Fourth, although federal courts generally view the Constitution as completely irrelevant when it comes to government revenues, some Republicans in Congress may actually have read it in the months since George Bush left office. Some ill-fated taxpayer is likely to challenge this new tax on the basis that: (i) it is an ex post facto law that unfairly and retroactively applies to the taxpayer; and that (ii) it is a bill of attainder that illegitimately singles out a single actor, AIG. These issues are worth thinking about on their own merits, but I wouldn't hang my hat on them as workable arguments.

Finally, the whole idea that these bonuses are ill-gotten gains does not pass muster. These bonuses are based on legal contracts. Many of AIG's employees worked hard for the company and deserve what they bargained for. Are these necessarily the people you want leaving the company right now?

Most of my readers will realize that a lot of Wall Street types depend on their bonus for 90% of their annual compensation. Some of these employees may be complete slime, but in the past that's never been a prerequisite for voiding a contract. If there has been wrongdoing, I am sure one of the sharks, errr . . . I mean tort lawyers, circling Wall Street these days will pick up on the scent.

It is a legitimate criticism that these contracts may have been horrible ideas in the first place, but I am sure that in the future there will be a lot more scrutiny applied to this area by shareholders and boards of directors, whether or not the federal government interjects itself into the equilibrium.

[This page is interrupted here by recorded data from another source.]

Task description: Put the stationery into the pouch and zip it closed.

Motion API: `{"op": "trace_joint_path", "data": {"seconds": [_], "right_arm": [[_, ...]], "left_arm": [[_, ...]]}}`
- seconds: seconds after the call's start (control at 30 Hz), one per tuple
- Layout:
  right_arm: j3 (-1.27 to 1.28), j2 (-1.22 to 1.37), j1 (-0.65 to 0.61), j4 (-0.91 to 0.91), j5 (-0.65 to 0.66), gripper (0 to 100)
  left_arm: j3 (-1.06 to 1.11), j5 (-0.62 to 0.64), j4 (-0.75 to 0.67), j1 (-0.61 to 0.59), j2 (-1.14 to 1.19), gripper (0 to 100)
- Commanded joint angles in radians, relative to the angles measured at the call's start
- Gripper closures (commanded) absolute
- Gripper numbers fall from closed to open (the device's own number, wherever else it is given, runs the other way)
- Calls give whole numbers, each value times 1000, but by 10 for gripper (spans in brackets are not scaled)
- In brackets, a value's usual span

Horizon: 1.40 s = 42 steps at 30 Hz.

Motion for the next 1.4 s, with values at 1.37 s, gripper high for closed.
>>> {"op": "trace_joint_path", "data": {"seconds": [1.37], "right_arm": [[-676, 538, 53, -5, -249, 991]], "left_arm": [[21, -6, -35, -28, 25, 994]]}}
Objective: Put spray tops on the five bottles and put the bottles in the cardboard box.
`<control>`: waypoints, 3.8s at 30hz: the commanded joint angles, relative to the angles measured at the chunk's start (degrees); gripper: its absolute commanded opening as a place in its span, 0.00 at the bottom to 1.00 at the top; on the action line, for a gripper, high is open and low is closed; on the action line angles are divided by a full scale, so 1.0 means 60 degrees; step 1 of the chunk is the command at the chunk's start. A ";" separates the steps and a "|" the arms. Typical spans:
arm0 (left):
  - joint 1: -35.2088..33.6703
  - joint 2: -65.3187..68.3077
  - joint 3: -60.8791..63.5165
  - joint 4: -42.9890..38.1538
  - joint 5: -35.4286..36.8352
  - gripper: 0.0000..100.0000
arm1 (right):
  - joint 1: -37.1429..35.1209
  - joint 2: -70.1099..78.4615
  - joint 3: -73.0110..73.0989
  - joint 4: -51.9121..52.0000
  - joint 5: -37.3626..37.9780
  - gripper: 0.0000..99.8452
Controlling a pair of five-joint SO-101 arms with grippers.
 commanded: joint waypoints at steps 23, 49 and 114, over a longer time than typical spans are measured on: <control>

I've listed a few reasons to be dubious about this tax on bonuses; however, there is at least one possible silver lining. As soon as financial executives come up for air after lapping up the government largesse, they may realize that it's not all milk and honey. What they thought was a free delicacy actually upsets the stomach. Now, if they can foreswear any more public money and return their TARP funds, that will be a real sign of recovery that the market can celebrate.